The Bush administration was focused on the Gulf War and the first Gulf War, and did a good job of cleaning up the pieces after the dissolution of the Soviet Union. Right-wing autocracies have a better track record of emerging from political repression and achieving democratic and economic success.

#3

The 1990s saw the beginning of a debate over what the new world order should look like. Was it a unipolar world where the United States, with most of Europe in tow, would set the agenda and enforce its will. Or was it a multipolar or nonpolar world, with no center of moral gravity.

#4

The importance of American engagement has never been higher, and it is our responsibility to lead in this bloodiest century.

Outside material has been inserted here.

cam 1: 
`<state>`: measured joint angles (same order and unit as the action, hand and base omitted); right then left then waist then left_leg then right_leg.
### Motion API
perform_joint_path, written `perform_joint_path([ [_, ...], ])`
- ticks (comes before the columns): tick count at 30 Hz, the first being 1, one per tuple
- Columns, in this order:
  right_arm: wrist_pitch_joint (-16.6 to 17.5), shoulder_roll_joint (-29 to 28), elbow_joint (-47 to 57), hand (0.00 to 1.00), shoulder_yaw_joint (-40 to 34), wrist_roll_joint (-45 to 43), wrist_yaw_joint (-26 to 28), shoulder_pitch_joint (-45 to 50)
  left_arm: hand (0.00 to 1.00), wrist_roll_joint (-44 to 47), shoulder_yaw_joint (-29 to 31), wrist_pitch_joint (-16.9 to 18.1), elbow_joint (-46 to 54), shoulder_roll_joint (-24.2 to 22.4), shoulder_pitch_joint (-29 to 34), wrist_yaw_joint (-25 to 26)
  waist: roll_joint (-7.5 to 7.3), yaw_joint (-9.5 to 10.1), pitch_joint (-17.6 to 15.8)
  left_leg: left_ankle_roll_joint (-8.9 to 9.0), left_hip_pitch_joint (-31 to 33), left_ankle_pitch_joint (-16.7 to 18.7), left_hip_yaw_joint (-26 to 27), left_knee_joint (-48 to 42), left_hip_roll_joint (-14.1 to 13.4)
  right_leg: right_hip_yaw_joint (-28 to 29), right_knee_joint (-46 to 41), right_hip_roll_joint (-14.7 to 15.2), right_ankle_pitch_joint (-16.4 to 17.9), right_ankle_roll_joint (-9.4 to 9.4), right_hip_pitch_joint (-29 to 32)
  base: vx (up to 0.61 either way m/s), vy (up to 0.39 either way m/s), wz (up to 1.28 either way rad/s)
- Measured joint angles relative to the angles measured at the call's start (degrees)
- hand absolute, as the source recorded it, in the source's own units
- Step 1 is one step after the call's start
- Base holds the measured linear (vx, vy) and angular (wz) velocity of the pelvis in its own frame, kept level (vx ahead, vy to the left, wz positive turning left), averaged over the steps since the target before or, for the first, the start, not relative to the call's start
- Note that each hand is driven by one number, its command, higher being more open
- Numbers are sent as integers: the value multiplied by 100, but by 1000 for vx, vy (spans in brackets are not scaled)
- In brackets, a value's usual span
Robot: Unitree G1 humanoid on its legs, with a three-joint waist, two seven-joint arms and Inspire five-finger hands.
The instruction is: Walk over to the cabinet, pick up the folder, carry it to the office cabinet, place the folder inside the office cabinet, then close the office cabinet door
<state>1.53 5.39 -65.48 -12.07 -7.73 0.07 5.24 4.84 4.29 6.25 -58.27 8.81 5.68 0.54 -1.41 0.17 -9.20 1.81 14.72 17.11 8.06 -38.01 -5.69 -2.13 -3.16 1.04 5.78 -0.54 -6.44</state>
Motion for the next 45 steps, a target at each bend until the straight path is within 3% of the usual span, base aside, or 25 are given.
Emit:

If we do not live up to our responsibilities, if we shirk the role which only we can assume, we will one day pay the highest price for our neglect.

#5

Bush lost to a man who had no foreign policy experience, and his slogan, It’s the economy, stupid, efficiently discarded foreign policy and the Cold War from the campaign. Clinton’s 1992 campaign had deftly exploited the ongoing recession and the end of the Cold War to paper over his lack of qualifications in the international arena.

#6

Clinton was able to get NATO to intervene in Yugoslavia in 1994, which helped force Milosevic to accept the Dayton Accords and bring the war to an end.